St. Elizabeth's psychiatric hospital in D.C. (top) and nearby Chestnut Lodge Sanitarium (bottom)

William Alanson White was an American neurologist and psychiatrist who served as superintendent of St. Elizabeths Hospital — a D.C. hospital Hubbard described as "where they sent the naval officers after they had received their fifth contradiction from the Navy Department". Hubbard later claimed to be trained by both Joseph Thompson and William Alanson White. In 1952, Hubbard recalled White was "a very fine man" who "had been a friend of mine for quite a while." In 1954, Hubbard recalled both White and Thompson had regarded Hubbard's athleticism and disinterest in psychology as signs of a good prognosis. In a lecture, Hubbard described consulting White about a theoretical calculation of human memory capacity, apparently during Hubbard's university days. Hubbard recalled that "he [White] used to see me every once in a while".

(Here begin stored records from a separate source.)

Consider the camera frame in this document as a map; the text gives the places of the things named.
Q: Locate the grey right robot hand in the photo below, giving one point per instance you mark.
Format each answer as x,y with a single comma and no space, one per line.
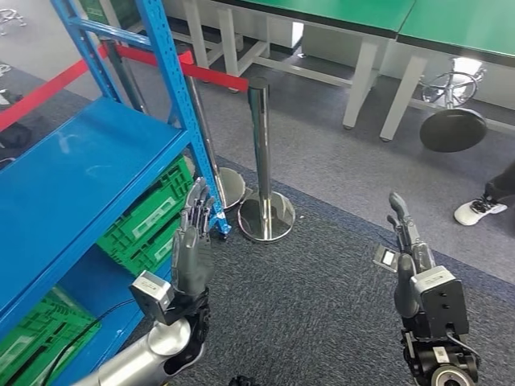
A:
406,282

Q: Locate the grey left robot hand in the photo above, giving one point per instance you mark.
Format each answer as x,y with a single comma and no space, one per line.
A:
191,261

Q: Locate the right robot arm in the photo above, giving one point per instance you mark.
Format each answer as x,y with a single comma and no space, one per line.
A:
439,357

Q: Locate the blue metal shelf rack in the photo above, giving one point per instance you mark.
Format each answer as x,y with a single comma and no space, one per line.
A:
72,181

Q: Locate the metal floor socket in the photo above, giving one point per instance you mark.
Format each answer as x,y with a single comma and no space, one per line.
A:
386,258

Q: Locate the chrome barrier stanchion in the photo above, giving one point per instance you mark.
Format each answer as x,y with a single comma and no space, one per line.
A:
124,80
231,186
261,160

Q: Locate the person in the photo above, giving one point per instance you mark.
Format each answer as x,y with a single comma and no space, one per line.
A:
480,208

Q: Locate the black round stool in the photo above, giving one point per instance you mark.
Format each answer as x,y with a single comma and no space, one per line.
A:
452,128

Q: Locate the red barrier belt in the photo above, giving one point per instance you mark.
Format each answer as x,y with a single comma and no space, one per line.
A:
209,74

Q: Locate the green top white leg desk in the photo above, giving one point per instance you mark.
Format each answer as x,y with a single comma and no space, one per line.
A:
458,26
322,13

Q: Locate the chrome stool base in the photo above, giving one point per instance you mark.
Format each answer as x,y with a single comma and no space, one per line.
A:
12,16

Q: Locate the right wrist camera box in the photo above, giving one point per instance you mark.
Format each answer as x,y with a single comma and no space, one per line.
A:
442,301

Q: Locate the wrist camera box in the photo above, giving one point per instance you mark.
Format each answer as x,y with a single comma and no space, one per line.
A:
151,295
442,301

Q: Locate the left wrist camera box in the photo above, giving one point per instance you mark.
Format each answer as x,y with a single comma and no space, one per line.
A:
151,295

In a 1952 lecture, Hubbard would recall his interaction with staff and patients at a D.C. facility specializing in schizophrenia which he calls "Walnut Lodge" (presumably Chestnut Lodge):

there's a place by the name of Walnut Lodge. I... I... They don't see anything humorous in that, by the way; it’s Walnut Lodge. [...] They... they... they sent three people to see, to… to see me and every one of them was under treatment. And this was their staff. But anyway, very good people there, I'm sure, didn't happen to meet any. Have some fine patients though. Anyway, they... they treat only schizophrenia. And so they take only schizophrenics. Now how do they get only schizophrenics?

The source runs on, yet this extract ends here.